GIVEN INFORMATION:

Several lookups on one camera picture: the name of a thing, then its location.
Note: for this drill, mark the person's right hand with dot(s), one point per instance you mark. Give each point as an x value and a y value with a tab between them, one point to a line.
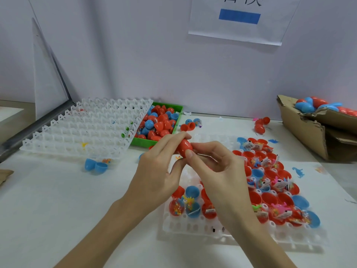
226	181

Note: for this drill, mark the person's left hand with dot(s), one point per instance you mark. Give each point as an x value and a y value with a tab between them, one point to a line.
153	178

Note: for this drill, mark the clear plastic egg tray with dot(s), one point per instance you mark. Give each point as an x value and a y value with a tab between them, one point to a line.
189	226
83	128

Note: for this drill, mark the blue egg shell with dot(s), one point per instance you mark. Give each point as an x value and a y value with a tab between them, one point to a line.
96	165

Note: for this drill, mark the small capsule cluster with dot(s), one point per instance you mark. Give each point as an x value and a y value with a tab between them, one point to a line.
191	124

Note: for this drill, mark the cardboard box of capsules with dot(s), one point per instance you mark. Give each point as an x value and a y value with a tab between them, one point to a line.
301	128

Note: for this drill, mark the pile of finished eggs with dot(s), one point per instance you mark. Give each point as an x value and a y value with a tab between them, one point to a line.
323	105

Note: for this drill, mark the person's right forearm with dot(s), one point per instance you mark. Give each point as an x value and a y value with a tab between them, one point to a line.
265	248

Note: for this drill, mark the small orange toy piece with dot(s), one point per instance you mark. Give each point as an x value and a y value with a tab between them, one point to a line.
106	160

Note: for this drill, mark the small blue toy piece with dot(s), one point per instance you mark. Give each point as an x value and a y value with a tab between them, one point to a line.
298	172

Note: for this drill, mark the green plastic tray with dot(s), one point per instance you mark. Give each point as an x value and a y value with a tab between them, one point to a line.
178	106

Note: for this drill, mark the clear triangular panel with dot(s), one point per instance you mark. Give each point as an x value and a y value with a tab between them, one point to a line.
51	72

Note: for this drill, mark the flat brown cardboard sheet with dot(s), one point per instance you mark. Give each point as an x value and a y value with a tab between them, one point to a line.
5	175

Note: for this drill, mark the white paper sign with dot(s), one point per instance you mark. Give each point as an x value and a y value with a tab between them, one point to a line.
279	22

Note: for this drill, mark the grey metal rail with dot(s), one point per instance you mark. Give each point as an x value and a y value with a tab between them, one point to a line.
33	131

...

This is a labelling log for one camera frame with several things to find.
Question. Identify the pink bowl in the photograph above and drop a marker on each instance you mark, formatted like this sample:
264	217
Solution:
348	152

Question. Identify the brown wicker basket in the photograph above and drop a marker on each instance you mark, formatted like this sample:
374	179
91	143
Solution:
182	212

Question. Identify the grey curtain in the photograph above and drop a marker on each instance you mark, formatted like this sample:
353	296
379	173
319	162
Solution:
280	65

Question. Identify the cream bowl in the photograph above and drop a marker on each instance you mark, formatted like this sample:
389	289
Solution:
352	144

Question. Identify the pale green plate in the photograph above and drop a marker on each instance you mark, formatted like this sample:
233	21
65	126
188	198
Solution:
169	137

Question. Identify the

ASSIGNMENT: Bring together all lines in the records where the word "bowl" is found.

REPLY TO THE EXERCISE:
Question. Identify the pink bowl in the photograph above and drop a marker on each instance you mark, formatted like this sample:
Question. Identify the cream bowl in the photograph above and drop a marker on each instance you mark, formatted like this sample:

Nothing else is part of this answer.